_GOAL OF THE EXERCISE:_ Below are the records. Gather each line that holds "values".

[Items from a dataset]
§ §

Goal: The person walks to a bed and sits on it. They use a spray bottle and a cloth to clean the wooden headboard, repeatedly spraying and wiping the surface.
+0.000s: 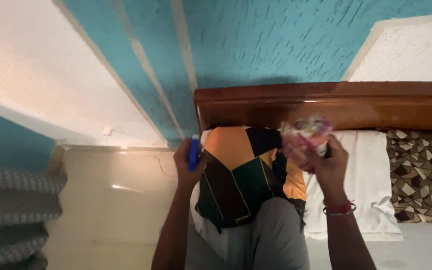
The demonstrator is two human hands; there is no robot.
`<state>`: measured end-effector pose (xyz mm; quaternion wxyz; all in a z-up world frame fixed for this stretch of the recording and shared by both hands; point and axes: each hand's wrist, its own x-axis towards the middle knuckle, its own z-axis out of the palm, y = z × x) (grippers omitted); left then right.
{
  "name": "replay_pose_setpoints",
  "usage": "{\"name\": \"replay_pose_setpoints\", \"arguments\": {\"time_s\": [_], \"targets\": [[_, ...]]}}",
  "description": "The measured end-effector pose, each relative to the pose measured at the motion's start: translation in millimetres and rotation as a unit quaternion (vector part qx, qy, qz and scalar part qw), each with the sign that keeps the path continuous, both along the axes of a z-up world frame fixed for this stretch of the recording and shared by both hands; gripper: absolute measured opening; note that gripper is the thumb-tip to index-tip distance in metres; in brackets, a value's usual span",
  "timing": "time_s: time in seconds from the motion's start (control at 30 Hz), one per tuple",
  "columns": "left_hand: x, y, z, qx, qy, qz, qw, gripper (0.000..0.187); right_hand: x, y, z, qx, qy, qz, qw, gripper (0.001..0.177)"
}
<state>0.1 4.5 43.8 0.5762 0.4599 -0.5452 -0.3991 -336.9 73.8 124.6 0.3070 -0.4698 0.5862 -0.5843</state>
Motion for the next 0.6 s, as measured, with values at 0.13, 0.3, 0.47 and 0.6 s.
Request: {"name": "replay_pose_setpoints", "arguments": {"time_s": [0.13, 0.3, 0.47, 0.6], "targets": [[-17, -4, -13, 0.015, -0.020, -0.034, 0.999, 0.024, 13, 11, 11, -0.046, -0.062, -0.013, 0.997, 0.018], [-62, -6, -50, -0.028, 0.001, 0.016, 0.999, 0.034, 42, 10, -15, -0.005, -0.077, -0.020, 0.997, 0.023], [-74, -11, -51, -0.035, -0.116, 0.018, 0.993, 0.035, 70, 8, -39, -0.030, -0.012, 0.009, 0.999, 0.030], [-61, -18, -46, -0.031, -0.077, 0.022, 0.996, 0.032, 86, 4, -51, 0.006, -0.040, 0.013, 0.999, 0.032]]}}
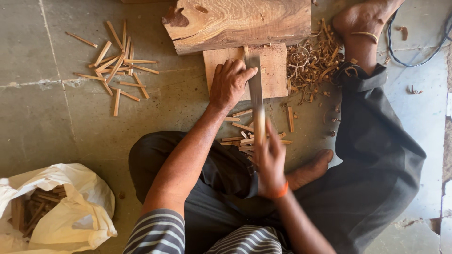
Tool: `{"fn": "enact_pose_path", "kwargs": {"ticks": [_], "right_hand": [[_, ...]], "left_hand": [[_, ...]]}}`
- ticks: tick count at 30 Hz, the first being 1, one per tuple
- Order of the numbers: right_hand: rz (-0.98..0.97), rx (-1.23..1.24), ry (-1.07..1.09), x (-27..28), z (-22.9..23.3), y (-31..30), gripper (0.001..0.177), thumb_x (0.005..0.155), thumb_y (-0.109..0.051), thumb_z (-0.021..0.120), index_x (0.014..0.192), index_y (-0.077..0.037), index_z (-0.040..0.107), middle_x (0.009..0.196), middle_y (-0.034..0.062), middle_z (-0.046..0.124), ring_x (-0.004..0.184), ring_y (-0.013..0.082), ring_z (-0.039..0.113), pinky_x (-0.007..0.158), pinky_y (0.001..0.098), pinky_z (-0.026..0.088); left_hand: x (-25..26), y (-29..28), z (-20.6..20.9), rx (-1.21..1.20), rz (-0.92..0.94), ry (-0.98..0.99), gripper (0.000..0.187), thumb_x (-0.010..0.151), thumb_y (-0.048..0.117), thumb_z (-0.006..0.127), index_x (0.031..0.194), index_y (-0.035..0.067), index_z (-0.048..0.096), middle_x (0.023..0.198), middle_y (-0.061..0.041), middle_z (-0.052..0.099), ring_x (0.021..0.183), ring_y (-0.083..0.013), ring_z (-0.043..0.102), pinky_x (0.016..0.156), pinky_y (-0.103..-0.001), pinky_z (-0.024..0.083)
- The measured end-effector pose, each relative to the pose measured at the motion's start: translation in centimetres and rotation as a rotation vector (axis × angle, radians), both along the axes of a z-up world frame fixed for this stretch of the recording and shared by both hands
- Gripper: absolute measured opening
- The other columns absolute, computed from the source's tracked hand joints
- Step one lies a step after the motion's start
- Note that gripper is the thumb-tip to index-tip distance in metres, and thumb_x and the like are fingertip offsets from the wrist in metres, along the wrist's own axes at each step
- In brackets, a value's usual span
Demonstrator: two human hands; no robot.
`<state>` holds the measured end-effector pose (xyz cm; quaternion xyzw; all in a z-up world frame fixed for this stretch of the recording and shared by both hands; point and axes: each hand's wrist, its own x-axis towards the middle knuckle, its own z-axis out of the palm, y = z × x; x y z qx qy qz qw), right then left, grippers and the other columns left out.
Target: The person sits on the floor and uses a chisel to carve small wooden sticks. They hold the sticks against a wooden block and strike the chisel to shape the wood, creating a pile of finished pieces and wood shavings.
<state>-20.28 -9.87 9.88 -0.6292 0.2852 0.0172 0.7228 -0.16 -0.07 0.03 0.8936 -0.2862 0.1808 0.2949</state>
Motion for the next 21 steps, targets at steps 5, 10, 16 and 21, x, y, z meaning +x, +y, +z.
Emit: {"fn": "enact_pose_path", "kwargs": {"ticks": [5, 10, 16, 21], "right_hand": [[0.041, -0.007, 0.017, 0.6, 0.2, -0.8, 0.057, 0.104, -0.016, 0.055, 0.159, -0.010, 0.041, 0.080, 0.0002, 0.060, 0.055, 0.0040, 0.047, 0.047, 0.0206, 0.040], [-0.018, 0.123, 0.046, -4.8, 1.4, -1.5, 0.060, 0.101, -0.014, 0.057, 0.159, -0.010, 0.041, 0.076, 0.0020, 0.060, 0.051, 0.0051, 0.046, 0.043, 0.0208, 0.037], [0.006, 0.037, 0.049, -0.9, -1.6, -1.1, 0.059, 0.102, -0.015, 0.057, 0.158, -0.010, 0.041, 0.076, 0.0016, 0.060, 0.051, 0.0059, 0.049, 0.044, 0.0218, 0.043], [0.009, 0.009, 0.052, 1.1, 0.0, -0.8, 0.058, 0.102, -0.015, 0.056, 0.158, -0.011, 0.042, 0.078, -0.0001, 0.062, 0.052, 0.0043, 0.048, 0.044, 0.0208, 0.042]], "left_hand": [[0.0, 0.0, 0.1, 0.016, 0.022, -0.011, 0.020, 0.095, 0.007, 0.074, 0.104, 0.025, 0.075, 0.097, 0.004, 0.064, 0.083, -0.0159, 0.056, 0.075, -0.033, 0.047], [0.1, 0.1, -0.5, 0.024, 0.021, -0.022, 0.021, 0.097, 0.010, 0.074, 0.105, 0.030, 0.076, 0.090, 0.005, 0.060, 0.088, -0.0153, 0.057, 0.079, -0.034, 0.049], [0.5, 0.1, -0.9, 0.047, 0.020, -0.003, 0.025, 0.093, 0.010, 0.075, 0.110, 0.028, 0.077, 0.091, 0.003, 0.061, 0.087, -0.0166, 0.057, 0.078, -0.035, 0.048], [-0.2, 0.3, -0.5, 0.052, 0.046, 0.021, 0.028, 0.090, 0.006, 0.075, 0.107, 0.028, 0.078, 0.092, 0.003, 0.063, 0.086, -0.0160, 0.058, 0.076, -0.034, 0.047]]}}
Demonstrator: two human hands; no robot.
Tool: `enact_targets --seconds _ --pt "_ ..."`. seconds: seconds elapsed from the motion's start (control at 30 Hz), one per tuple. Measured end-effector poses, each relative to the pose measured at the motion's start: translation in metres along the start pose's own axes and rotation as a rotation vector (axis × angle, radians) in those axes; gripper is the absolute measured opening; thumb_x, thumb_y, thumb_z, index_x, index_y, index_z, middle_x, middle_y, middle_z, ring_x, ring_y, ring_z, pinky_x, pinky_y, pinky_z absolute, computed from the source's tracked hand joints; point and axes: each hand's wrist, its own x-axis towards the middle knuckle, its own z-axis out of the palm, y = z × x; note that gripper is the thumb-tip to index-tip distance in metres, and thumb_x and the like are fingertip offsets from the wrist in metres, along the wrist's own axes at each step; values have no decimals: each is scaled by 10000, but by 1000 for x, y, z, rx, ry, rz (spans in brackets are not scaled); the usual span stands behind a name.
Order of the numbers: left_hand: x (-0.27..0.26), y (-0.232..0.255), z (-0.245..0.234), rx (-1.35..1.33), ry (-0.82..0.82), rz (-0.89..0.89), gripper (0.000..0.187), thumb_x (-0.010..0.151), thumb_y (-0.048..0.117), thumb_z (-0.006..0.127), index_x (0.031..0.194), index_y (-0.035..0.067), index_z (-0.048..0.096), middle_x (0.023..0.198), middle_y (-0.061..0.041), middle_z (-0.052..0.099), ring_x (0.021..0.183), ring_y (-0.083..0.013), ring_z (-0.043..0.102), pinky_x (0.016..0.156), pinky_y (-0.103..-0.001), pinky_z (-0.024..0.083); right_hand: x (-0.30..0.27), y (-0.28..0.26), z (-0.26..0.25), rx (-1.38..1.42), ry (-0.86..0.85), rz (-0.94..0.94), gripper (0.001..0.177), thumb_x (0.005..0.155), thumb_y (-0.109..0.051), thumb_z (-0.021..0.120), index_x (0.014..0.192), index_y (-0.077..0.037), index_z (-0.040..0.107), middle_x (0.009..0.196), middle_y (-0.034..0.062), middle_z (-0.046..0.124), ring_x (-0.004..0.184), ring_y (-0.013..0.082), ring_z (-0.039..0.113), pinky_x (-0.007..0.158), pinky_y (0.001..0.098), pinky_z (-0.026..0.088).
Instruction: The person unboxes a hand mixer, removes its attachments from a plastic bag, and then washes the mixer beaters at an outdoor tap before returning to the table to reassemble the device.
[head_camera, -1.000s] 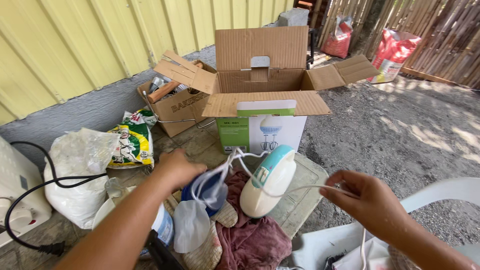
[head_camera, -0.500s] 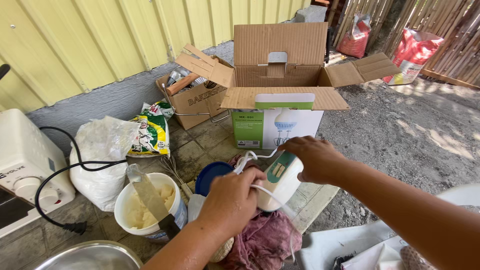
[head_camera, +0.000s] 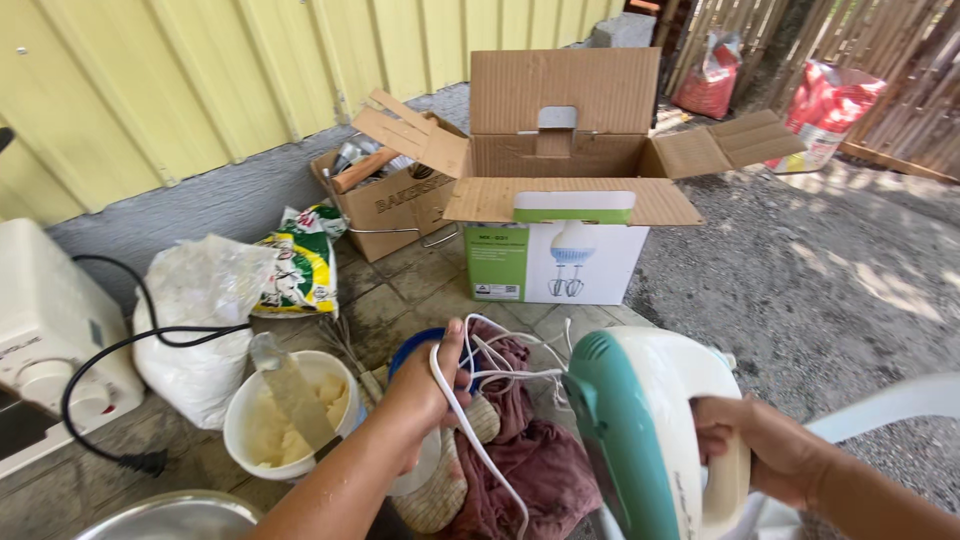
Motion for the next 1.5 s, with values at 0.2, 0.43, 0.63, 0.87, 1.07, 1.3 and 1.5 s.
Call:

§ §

_EXERCISE ANSWER:_
Motion for the next 0.6 s, as measured, with values at 0.13, 0.3, 0.47 and 0.6 s.
Tool: `enact_targets --seconds _ --pt "_ ..."`. seconds: seconds elapsed from the motion's start (control at 30 Hz), one per tuple. Measured end-effector poses, each relative to the pose measured at the motion's start: translation in metres along the start pose's own axes and rotation as a rotation vector (axis × angle, radians) in those axes; gripper is the absolute measured opening; thumb_x, thumb_y, thumb_z, index_x, index_y, index_z, middle_x, middle_y, middle_z, ring_x, ring_y, ring_z, pinky_x, pinky_y, pinky_z absolute, computed from the source's tracked hand joints; point and axes: each hand's wrist, its own x-axis towards the middle knuckle, its own z-axis out of the palm, y = z × x; note that gripper is the thumb-tip to index-tip distance in metres, and thumb_x and the like are fingertip offsets from the wrist in metres, along the wrist's own axes at each step; values have no decimals: each is scaled by 10000, but by 1000 for x, y, z, rx, ry, rz (spans in brackets are not scaled); the usual span stands behind a name.
Motion for the next 1.5 s, with values at 0.2, 0.43, 0.63, 0.87, 1.07, 1.3 and 1.5 s.

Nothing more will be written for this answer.